| Task prompt |
Exactly the lines from the beginning of the material to the line with "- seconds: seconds" are to be repeated, both ends included.

_ _ _

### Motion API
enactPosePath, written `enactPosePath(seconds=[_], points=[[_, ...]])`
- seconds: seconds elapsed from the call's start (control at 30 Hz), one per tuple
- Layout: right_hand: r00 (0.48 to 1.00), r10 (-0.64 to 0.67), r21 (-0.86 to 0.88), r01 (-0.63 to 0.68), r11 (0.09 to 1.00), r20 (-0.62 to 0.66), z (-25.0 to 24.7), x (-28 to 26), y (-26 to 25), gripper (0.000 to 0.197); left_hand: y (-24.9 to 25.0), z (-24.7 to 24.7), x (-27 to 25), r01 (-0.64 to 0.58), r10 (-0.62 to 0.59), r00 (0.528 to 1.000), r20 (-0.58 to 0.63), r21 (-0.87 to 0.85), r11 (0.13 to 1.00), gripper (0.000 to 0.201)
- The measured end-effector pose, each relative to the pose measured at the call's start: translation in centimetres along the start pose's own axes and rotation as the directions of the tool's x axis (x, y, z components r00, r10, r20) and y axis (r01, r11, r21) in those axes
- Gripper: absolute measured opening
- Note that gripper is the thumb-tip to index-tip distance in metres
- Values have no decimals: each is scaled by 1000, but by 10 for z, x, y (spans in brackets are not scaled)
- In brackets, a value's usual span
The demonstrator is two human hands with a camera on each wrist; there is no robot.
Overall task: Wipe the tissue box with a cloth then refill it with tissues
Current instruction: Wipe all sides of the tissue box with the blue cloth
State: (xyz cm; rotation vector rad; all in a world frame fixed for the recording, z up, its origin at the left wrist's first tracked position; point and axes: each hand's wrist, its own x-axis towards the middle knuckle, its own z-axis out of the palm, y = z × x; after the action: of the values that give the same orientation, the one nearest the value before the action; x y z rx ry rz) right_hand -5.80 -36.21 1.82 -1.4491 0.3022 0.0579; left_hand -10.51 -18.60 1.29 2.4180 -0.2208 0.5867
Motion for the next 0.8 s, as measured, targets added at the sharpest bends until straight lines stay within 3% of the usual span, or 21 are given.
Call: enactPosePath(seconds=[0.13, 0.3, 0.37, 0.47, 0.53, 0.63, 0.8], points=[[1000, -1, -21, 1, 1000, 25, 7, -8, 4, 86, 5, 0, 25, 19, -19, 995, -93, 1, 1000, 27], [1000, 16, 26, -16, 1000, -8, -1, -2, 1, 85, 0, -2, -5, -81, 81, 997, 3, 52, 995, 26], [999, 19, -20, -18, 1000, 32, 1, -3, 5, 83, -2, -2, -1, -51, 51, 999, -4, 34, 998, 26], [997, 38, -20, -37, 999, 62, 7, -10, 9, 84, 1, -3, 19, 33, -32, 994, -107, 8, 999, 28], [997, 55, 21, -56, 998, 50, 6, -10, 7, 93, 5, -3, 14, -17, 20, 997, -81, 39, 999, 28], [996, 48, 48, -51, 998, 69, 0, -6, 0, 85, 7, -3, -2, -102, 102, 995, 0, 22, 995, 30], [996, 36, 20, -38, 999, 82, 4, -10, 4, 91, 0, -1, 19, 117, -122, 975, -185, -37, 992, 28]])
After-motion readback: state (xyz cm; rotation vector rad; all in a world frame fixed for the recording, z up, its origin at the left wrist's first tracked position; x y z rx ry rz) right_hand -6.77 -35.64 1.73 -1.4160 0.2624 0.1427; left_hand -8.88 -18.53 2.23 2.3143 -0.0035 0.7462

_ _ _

| Response to the task |
### Motion API
enactPosePath, written `enactPosePath(seconds=[_], points=[[_, ...]])`
- seconds: seconds elapsed from the call's start (control at 30 Hz), one per tuple

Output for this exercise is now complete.